(DESCRIPTION OF THE TASK) Restate word for word the line containing "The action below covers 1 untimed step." and each line that follows it, through the last line below, and nothing else.

Records from a data collection
..........

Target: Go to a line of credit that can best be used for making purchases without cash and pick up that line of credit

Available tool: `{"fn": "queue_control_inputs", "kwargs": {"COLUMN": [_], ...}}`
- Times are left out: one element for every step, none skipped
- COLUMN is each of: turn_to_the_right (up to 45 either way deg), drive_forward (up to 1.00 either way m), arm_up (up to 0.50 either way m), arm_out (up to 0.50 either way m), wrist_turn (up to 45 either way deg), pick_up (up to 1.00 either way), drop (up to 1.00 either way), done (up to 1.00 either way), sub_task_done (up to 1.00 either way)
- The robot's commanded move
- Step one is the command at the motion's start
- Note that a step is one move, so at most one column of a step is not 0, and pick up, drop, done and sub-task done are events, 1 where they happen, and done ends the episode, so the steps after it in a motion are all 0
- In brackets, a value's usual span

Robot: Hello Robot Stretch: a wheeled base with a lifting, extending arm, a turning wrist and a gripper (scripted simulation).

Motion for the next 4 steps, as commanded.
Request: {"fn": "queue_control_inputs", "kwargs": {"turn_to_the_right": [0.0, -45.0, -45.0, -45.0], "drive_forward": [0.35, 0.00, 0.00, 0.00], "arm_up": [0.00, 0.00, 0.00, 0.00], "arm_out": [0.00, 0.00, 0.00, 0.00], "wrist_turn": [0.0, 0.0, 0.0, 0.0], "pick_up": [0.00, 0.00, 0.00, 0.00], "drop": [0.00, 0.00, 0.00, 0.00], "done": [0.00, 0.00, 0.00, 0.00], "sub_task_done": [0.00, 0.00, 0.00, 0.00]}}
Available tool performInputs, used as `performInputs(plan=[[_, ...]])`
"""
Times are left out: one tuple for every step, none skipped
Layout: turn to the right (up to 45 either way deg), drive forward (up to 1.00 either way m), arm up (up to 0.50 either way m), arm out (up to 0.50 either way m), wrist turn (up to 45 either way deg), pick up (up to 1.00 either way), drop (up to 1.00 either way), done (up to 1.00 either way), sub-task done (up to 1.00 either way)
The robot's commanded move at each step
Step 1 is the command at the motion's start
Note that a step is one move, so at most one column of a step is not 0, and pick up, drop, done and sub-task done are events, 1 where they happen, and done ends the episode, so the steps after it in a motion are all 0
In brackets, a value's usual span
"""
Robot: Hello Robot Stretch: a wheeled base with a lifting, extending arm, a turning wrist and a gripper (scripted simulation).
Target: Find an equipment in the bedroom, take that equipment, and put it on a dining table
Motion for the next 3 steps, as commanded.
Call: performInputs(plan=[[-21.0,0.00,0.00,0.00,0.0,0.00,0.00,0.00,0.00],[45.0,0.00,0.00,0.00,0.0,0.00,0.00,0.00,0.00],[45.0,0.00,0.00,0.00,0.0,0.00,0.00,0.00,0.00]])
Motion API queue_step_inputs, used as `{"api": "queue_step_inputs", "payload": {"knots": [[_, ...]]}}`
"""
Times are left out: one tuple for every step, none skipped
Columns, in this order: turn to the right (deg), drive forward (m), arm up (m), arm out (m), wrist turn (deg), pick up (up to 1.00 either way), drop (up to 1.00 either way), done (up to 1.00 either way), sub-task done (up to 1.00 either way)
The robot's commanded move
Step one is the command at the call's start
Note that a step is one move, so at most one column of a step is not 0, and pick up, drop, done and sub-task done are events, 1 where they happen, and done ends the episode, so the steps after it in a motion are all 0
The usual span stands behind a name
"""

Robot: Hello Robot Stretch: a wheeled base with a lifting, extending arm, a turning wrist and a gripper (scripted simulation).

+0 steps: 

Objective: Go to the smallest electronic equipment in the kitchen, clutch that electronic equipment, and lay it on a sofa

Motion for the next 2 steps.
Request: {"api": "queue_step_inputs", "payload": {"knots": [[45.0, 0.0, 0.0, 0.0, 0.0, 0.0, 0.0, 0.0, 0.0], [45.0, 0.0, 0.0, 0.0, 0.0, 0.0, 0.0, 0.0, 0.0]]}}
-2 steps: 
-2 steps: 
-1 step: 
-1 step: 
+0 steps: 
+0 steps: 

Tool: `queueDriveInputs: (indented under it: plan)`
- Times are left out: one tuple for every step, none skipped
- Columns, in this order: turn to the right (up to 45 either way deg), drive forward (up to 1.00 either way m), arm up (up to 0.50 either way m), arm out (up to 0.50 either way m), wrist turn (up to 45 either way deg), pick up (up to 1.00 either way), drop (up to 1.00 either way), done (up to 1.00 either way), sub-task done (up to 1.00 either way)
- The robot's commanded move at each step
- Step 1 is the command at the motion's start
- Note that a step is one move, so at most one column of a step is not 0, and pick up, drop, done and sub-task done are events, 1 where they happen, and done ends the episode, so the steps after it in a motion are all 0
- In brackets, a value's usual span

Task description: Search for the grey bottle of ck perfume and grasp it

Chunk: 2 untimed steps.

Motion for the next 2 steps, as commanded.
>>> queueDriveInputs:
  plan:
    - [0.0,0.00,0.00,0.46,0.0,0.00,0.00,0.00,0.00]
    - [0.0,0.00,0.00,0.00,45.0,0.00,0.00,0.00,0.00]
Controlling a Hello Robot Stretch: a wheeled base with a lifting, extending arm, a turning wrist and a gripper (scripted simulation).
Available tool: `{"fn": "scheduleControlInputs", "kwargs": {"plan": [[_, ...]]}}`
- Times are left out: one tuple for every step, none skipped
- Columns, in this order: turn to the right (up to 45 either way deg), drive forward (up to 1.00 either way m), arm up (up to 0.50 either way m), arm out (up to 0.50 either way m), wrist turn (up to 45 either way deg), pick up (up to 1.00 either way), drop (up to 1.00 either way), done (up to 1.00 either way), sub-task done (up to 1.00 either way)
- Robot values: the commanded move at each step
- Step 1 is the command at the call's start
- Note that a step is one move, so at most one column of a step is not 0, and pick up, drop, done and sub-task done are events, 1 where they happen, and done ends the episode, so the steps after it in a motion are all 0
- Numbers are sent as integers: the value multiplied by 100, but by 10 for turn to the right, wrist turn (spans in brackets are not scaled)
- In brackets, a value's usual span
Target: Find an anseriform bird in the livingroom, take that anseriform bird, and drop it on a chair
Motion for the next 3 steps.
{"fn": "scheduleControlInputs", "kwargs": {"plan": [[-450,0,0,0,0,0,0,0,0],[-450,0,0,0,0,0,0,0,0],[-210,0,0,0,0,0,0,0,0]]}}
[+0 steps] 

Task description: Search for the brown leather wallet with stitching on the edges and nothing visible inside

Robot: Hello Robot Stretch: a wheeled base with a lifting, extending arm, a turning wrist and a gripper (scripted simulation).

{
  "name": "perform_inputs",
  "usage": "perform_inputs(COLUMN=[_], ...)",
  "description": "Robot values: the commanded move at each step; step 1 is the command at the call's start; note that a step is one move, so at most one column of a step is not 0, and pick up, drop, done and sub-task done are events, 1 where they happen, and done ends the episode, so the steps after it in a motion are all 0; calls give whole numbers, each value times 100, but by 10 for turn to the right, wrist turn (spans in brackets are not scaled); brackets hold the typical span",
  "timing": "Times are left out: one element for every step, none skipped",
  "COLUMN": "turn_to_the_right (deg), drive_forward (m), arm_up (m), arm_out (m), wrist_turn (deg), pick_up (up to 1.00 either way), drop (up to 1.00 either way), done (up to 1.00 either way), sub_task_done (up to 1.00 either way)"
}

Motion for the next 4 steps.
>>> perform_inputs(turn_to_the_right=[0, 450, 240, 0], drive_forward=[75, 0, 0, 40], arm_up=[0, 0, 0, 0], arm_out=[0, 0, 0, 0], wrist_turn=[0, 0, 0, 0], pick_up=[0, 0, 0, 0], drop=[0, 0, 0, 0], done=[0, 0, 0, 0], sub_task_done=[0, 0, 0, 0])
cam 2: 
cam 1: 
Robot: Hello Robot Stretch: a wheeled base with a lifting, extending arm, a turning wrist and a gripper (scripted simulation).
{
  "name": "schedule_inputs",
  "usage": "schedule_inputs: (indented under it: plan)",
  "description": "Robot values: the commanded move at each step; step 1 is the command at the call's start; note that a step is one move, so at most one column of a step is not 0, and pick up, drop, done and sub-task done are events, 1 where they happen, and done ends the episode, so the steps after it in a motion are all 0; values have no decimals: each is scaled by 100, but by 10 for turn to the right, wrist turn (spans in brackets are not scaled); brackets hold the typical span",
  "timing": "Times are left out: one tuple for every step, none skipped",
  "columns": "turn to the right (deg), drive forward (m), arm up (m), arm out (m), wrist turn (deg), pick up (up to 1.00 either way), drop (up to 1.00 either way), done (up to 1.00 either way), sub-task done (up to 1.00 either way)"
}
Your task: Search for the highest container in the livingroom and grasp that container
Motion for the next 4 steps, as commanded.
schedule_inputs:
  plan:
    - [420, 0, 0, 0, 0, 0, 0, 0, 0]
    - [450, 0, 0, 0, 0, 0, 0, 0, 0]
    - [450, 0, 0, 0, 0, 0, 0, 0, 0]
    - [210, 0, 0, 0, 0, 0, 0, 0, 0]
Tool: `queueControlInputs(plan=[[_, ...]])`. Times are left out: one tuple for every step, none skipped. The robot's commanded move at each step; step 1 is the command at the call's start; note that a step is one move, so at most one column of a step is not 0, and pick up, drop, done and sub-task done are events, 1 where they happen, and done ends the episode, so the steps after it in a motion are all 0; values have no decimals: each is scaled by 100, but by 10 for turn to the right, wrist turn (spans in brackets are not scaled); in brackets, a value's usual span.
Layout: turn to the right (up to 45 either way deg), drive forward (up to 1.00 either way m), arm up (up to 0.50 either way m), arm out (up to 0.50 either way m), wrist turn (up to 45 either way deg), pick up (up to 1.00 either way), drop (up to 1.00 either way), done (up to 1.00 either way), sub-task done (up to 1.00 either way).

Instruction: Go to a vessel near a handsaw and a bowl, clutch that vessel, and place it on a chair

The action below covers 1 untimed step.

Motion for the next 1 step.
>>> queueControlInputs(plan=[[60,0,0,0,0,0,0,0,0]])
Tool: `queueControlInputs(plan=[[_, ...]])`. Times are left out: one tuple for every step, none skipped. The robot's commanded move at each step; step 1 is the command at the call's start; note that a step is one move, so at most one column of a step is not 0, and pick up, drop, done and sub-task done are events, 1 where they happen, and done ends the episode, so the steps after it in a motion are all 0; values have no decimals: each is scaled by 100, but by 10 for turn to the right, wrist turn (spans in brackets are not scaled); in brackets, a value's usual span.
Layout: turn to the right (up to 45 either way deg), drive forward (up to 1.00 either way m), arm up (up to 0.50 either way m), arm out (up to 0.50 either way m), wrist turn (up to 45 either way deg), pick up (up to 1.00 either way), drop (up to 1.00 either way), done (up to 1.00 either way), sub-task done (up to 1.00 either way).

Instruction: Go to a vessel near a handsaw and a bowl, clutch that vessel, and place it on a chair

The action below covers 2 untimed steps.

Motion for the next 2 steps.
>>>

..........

(SOLUTION FOR THIS TASK)
The action below covers 1 untimed step.

Motion for the next 1 step.
>>> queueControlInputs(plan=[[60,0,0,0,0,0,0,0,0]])
Tool: `queueControlInputs(plan=[[_, ...]])`. Times are left out: one tuple for every step, none skipped. The robot's commanded move at each step; step 1 is the command at the call's start; note that a step is one move, so at most one column of a step is not 0, and pick up, drop, done and sub-task done are events, 1 where they happen, and done ends the episode, so the steps after it in a motion are all 0; values have no decimals: each is scaled by 100, but by 10 for turn to the right, wrist turn (spans in brackets are not scaled); in brackets, a value's usual span.
Layout: turn to the right (up to 45 either way deg), drive forward (up to 1.00 either way m), arm up (up to 0.50 either way m), arm out (up to 0.50 either way m), wrist turn (up to 45 either way deg), pick up (up to 1.00 either way), drop (up to 1.00 either way), done (up to 1.00 either way), sub-task done (up to 1.00 either way).

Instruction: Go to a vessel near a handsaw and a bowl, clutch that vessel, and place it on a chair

The action below covers 2 untimed steps.

Motion for the next 2 steps.
>>>

Nothing more is needed to finish the exercise.